**PROBLEM TO SOLVE:** What you return should be each line of the data containing the string "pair".

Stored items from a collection
■ ■ ■ ■ ■
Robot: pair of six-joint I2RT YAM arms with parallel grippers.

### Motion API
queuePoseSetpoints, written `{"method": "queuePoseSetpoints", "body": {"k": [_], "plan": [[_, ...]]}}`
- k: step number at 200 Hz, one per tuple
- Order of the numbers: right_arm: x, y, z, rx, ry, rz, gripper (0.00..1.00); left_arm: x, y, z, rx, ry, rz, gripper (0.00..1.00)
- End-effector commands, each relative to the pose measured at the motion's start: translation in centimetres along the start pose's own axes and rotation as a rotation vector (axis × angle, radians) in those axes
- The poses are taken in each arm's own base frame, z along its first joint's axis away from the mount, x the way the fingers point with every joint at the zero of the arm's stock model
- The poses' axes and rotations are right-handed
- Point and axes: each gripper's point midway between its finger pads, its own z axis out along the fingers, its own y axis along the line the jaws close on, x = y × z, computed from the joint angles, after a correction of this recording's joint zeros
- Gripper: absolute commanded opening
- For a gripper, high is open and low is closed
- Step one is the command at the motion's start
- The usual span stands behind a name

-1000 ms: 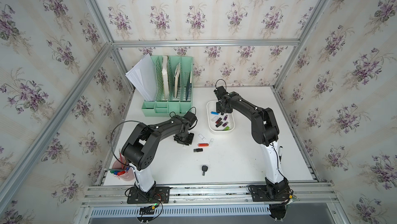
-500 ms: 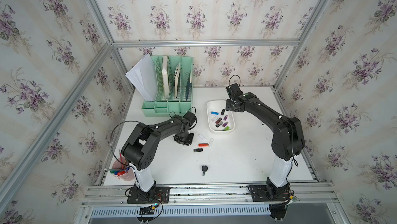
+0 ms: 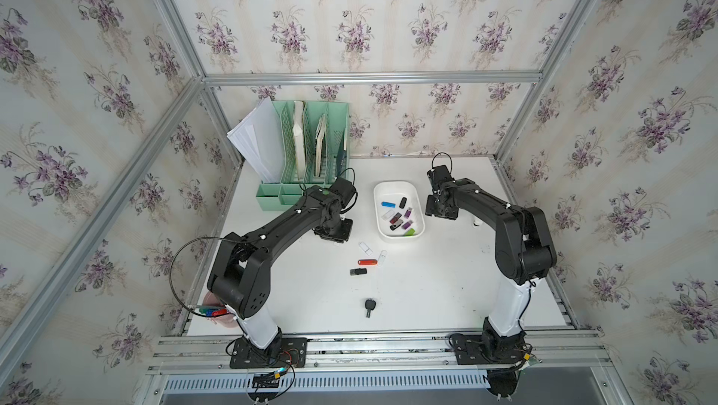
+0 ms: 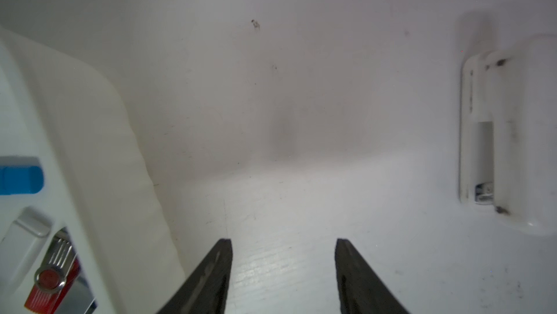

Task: Put the usb flash drive into the storage box
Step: Adjust the storage box at the center of the board.

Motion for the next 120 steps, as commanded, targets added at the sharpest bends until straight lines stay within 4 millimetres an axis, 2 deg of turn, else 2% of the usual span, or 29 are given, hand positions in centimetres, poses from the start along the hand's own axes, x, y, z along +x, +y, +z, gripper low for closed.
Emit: {"method": "queuePoseSetpoints", "body": {"k": [1, 21, 41, 89, 120], "plan": [[0.7, 1.6, 0.6, -0.085, 0.029, -0.021, 0.59, 0.0, -0.1, -1.0, 0.003, 0.011, 0.004, 0.29], [1.6, 2.5, 0.4, -0.107, 0.04, -0.053, 0.59, -0.8, -0.4, -1.6, 0.01, -0.007, 0.005, 0.29], [2.8, 4.2, 0.1, -0.147, 0.053, -0.104, 0.59, -1.4, -0.7, -1.9, 0.02, -0.02, 0.002, 0.29], [7.1, 7.8, -1.0, -0.22, 0.102, -0.194, 0.59, -2.6, -1.1, -2.0, 0.029, -0.039, -0.002, 0.29], [9.3, 8.9, -2.0, -0.294, 0.126, -0.189, 0.59, -3.7, -1.7, -1.6, 0.046, -0.046, 0.0, 0.29]]}}
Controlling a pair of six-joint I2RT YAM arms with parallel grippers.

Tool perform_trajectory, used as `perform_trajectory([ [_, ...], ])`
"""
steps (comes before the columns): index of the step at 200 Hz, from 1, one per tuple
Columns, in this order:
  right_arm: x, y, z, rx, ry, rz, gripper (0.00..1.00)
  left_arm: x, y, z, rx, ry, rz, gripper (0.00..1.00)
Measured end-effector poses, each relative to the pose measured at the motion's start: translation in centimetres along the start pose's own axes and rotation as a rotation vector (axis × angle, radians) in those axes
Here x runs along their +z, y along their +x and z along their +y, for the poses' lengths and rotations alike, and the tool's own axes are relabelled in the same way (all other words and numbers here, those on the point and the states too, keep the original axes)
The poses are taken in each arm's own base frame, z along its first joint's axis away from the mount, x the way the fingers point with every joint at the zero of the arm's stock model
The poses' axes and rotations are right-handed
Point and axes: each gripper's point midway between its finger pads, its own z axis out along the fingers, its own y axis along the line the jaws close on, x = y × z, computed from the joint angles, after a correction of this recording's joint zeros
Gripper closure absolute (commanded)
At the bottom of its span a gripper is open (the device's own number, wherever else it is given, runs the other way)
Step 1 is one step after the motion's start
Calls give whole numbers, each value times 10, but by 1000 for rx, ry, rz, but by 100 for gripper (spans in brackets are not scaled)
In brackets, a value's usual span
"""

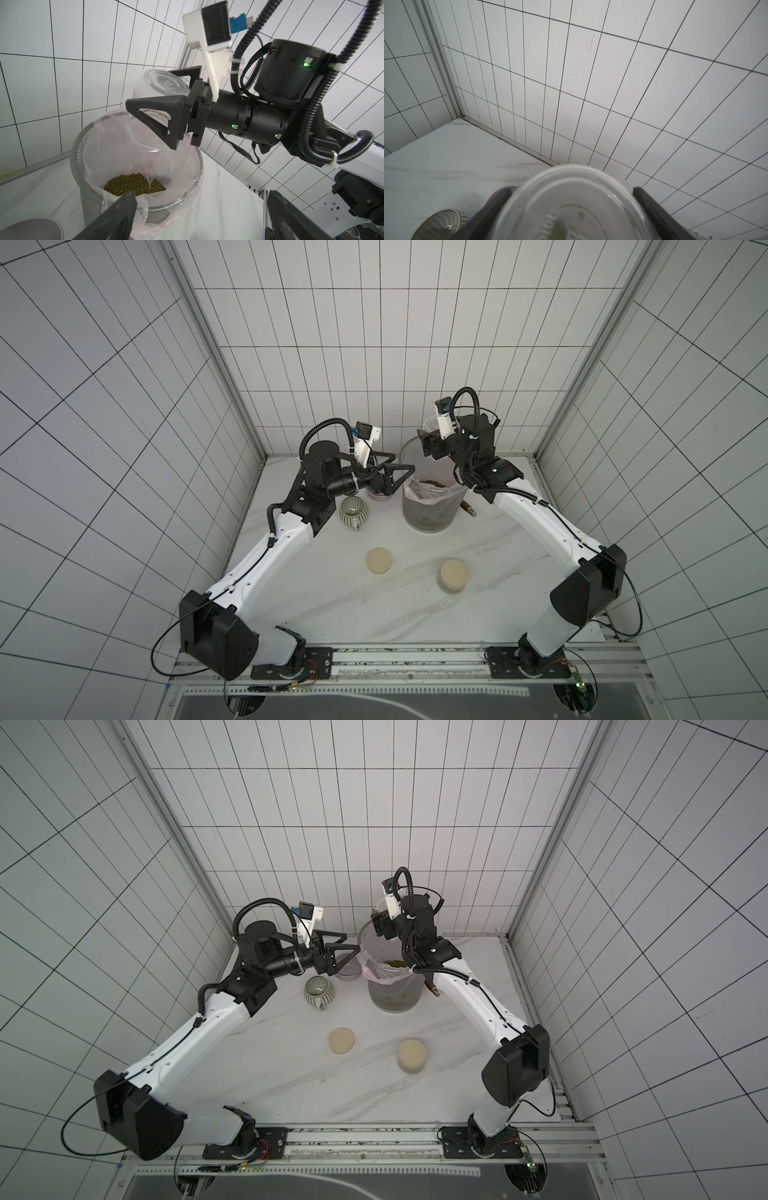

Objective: Empty moldy mung beans from jars
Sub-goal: Pour the moldy mung beans from the jar into the trash bin.

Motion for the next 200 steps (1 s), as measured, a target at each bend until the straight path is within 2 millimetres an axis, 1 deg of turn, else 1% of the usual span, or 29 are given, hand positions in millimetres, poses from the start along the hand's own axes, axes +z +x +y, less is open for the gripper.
perform_trajectory([
  [19,0,-2,4,-32,11,-3,32,-1,5,2,-7,-7,-1,2],
  [43,6,13,3,-80,55,47,31,-5,5,1,-8,-14,-9,2],
  [82,12,40,-6,-127,128,143,30,-10,-2,-5,8,-9,-38,2],
  [103,12,48,-10,-135,159,174,31,-11,-1,-6,7,-8,-41,2],
  [120,10,50,-11,-151,182,190,30,-11,-1,-6,6,-9,-40,2],
  [145,8,46,-3,-201,203,187,30,-11,-1,-6,6,-8,-39,2],
  [164,12,45,3,-246,217,179,30,-11,-1,-6,4,-8,-39,2],
  [178,19,51,8,-284,223,187,29,-11,-1,-6,2,-9,-39,2],
  [200,26,66,17,-354,228,214,27,-12,-2,-6,1,-17,-42,2],
])
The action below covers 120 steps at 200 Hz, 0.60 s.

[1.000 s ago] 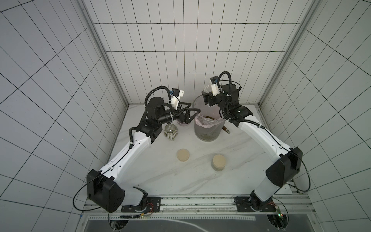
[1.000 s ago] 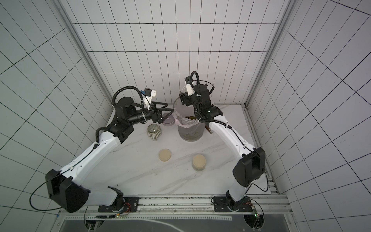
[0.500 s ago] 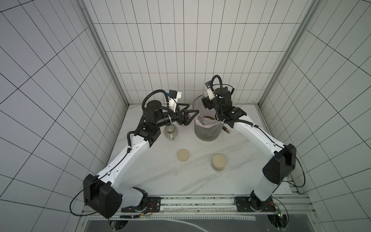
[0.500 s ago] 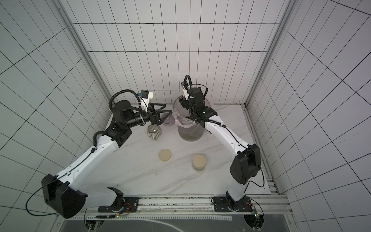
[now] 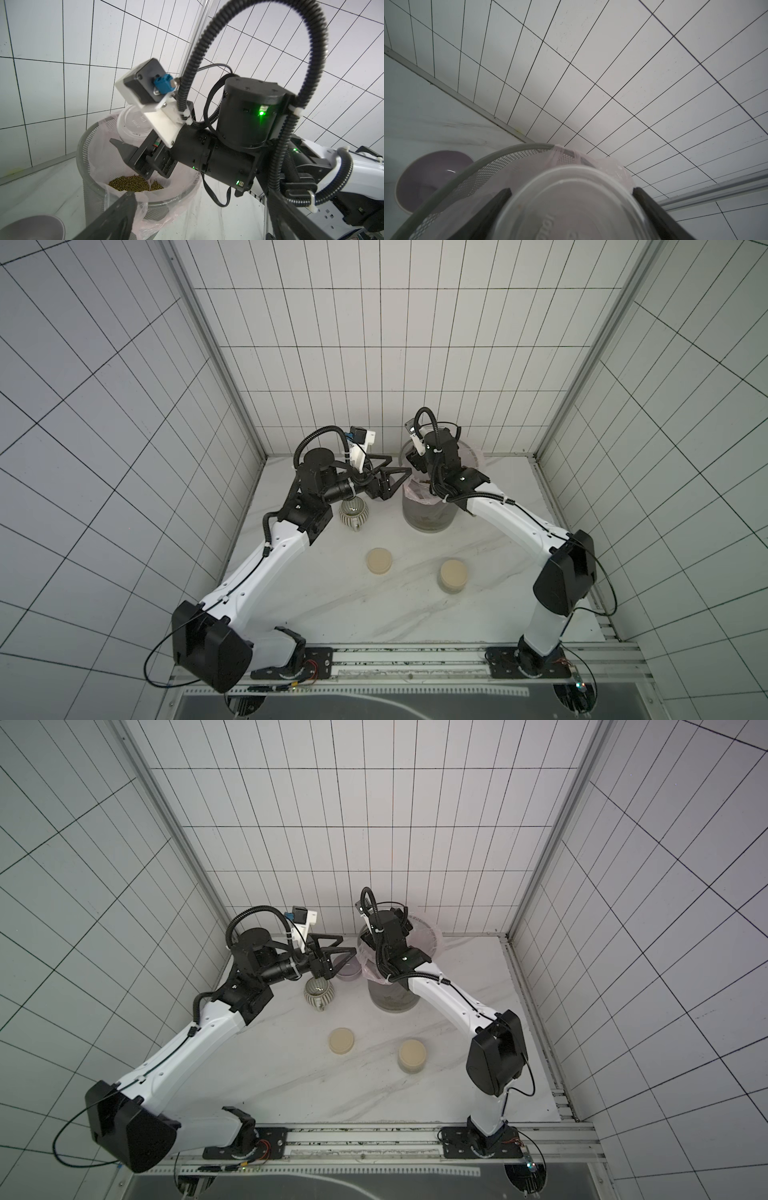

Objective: Empty moldy mung beans from jars
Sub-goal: Pour the moldy mung beans from the jar into the trash bin.

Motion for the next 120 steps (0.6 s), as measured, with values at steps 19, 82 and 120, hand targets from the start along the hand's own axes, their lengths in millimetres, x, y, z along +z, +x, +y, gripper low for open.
perform_trajectory([
  [19,2,10,9,-54,3,14,26,-3,-3,-3,4,-5,-8,2],
  [82,6,24,16,-52,20,27,26,-8,-5,-7,5,-6,-10,2],
  [120,4,22,7,101,-35,12,28,-8,-4,-6,5,-8,-9,2],
])
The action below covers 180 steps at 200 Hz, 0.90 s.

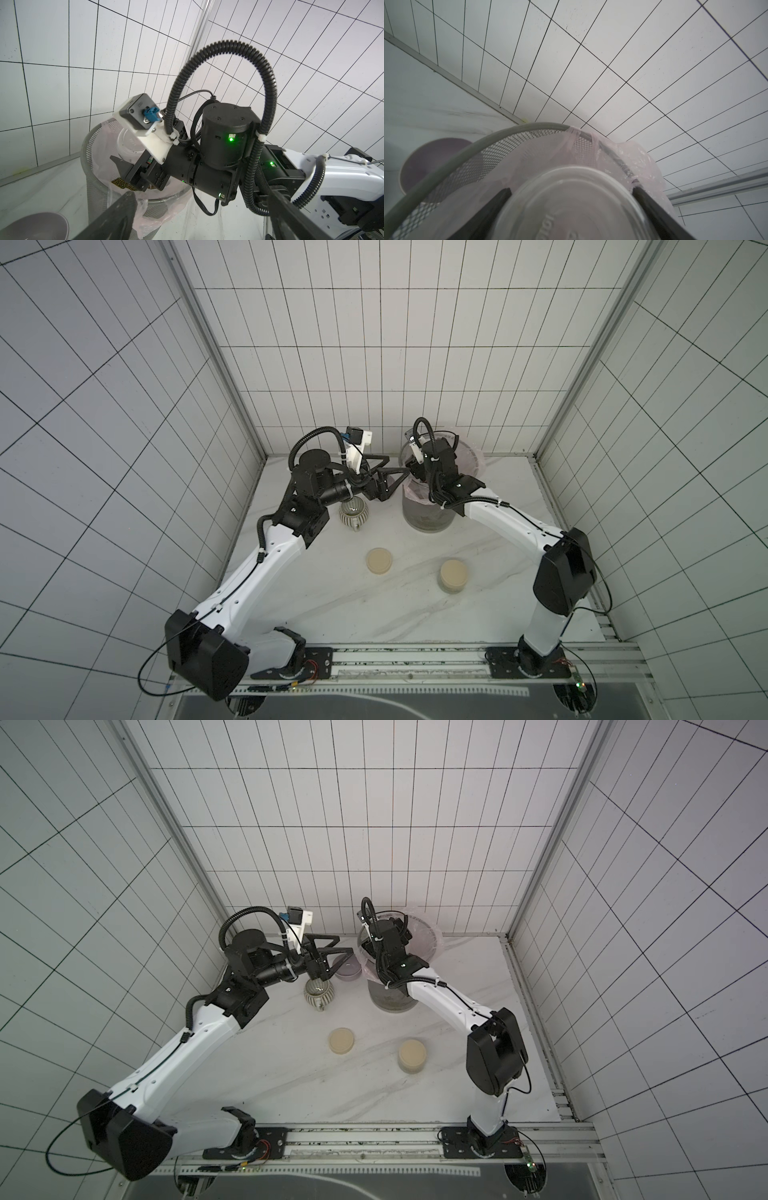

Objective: Empty moldy mung beans from jars
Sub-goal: Pour the moldy mung beans from the jar into the trash bin.

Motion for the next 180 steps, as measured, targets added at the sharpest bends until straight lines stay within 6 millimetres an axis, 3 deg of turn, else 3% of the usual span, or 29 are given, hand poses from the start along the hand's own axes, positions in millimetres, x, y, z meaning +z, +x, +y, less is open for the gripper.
perform_trajectory([
  [32,-12,-19,-31,167,-46,-48,29,0,0,1,3,-5,-2,2],
  [62,-24,-35,-79,395,-95,-115,30,0,-1,2,7,-11,-4,2],
  [83,-26,-34,-115,567,-135,-140,31,0,-1,3,7,-17,-7,2],
  [104,-23,-25,-138,715,-184,-140,31,0,-1,4,7,-20,-8,2],
  [126,-23,-22,-144,836,-266,-137,31,0,-1,5,6,-23,-9,2],
  [180,-36,-43,-135,1040,-538,-199,32,2,-1,6,6,-24,-9,2],
])
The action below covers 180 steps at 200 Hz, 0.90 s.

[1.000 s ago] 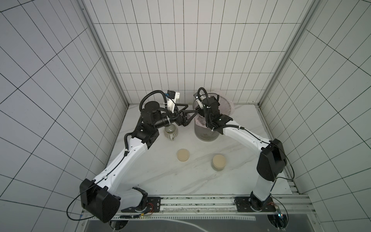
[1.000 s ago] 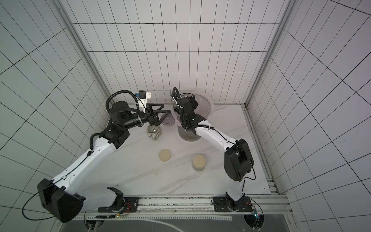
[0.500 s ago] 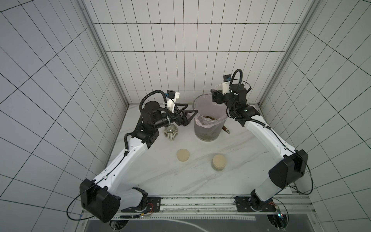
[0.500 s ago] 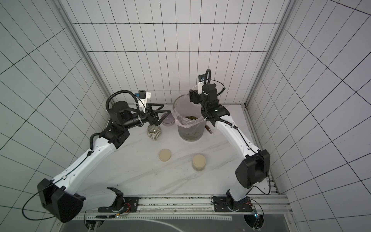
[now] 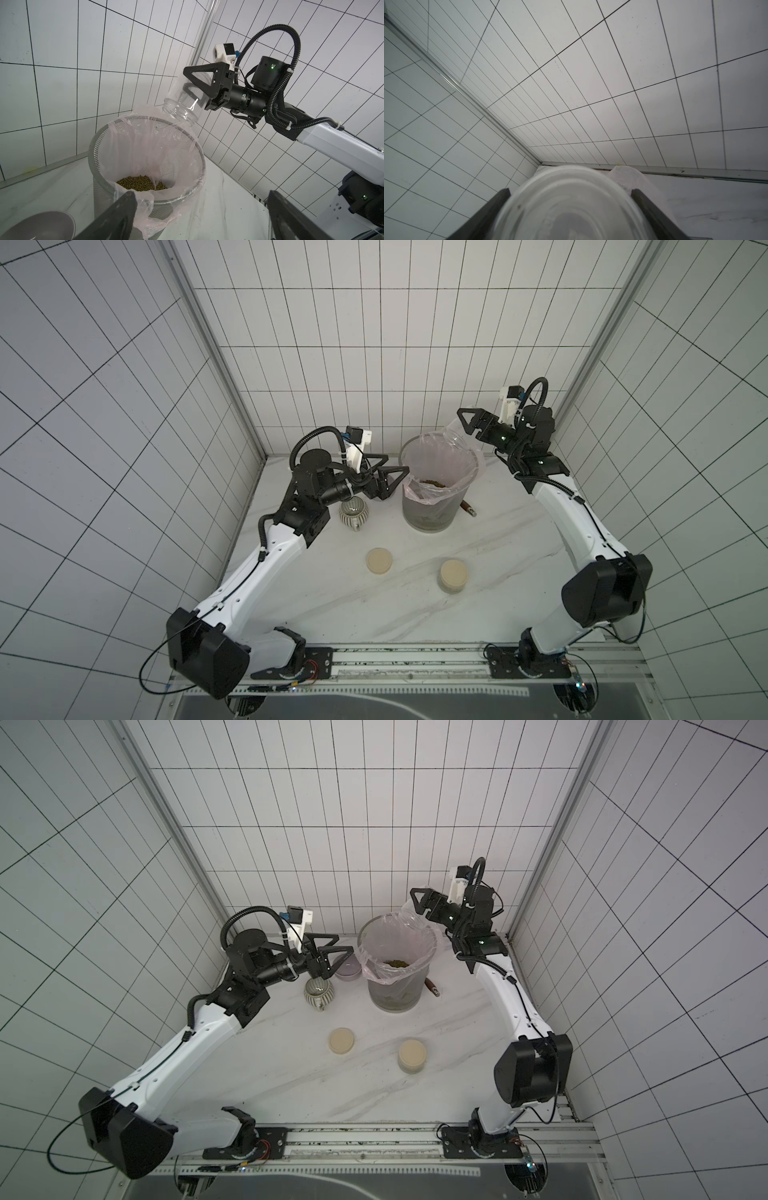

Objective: Empty moldy mung beans from jars
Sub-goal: Pour the moldy mung beans from the jar into the trash bin.

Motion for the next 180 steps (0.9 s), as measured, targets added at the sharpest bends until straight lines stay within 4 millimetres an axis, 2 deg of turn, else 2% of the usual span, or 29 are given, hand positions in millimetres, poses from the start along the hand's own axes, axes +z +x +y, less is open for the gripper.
perform_trajectory([
  [40,-1,2,4,18,-38,23,32,2,-1,1,-1,3,-8,2],
  [83,8,39,3,-122,50,127,32,5,-1,3,-9,6,-12,2],
  [101,14,57,12,-226,91,161,32,6,-1,4,-14,6,-12,2],
  [120,16,66,23,-312,119,154,32,7,0,5,-19,7,-11,2],
  [141,10,67,30,-360,138,120,33,8,1,5,-21,7,-9,2],
  [162,5,51,33,-395,171,53,34,8,1,4,-20,10,-8,2],
  [180,-8,39,37,-422,197,-10,33,8,3,4,-21,9,-1,2],
])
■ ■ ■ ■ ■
**RESPONSE TO THE TASK:**
Robot: pair of six-joint I2RT YAM arms with parallel grippers.
Controlling a pair of six-joint I2RT YAM arms with parallel grippers.

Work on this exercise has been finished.